_What to work on_
Check every line below, and copy those that include "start".
* * * * * * *
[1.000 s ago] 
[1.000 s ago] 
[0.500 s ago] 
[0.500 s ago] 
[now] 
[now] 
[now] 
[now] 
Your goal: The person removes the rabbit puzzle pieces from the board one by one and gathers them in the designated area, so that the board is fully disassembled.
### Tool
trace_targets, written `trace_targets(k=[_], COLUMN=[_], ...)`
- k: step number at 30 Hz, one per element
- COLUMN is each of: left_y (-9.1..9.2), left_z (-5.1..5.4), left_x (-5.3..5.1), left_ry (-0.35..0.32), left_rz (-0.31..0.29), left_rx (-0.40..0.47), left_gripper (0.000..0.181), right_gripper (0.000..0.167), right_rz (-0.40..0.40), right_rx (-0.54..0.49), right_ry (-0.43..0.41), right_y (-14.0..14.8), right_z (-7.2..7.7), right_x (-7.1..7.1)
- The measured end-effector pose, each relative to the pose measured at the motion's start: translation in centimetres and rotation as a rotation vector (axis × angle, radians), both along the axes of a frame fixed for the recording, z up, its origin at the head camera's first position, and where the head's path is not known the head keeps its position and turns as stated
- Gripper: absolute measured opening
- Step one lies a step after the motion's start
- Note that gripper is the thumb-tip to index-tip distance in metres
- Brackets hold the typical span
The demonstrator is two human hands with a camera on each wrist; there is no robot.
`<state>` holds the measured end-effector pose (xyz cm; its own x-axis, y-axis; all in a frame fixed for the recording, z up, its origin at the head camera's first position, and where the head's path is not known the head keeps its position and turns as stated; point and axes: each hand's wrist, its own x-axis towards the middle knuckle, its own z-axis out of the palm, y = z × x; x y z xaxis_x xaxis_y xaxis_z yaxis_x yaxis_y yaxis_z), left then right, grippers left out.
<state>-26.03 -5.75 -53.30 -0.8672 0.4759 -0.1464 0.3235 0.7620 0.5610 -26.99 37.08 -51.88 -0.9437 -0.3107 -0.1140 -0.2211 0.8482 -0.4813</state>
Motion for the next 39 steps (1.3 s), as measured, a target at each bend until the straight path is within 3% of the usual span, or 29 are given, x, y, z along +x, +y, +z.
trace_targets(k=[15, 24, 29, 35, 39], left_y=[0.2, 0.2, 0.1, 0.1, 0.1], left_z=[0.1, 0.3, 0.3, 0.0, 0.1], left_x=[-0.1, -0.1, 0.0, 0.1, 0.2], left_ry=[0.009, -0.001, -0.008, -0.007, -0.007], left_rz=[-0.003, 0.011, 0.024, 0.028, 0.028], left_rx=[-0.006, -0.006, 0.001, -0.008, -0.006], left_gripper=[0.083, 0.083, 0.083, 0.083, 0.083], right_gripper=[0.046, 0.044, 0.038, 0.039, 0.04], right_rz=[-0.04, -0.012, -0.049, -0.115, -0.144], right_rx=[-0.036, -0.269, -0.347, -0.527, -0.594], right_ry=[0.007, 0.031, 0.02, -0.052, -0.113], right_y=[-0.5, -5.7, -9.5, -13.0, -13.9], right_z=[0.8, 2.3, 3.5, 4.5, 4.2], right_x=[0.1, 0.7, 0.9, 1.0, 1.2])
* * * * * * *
_Exercise response_
- The measured end-effector pose, each relative to the pose measured at the motion's start: translation in centimetres and rotation as a rotation vector (axis × angle, radians), both along the axes of a frame fixed for the recording, z up, its origin at the head camera's first position, and where the head's path is not known the head keeps its position and turns as stated
- Step one lies a step after the motion's start

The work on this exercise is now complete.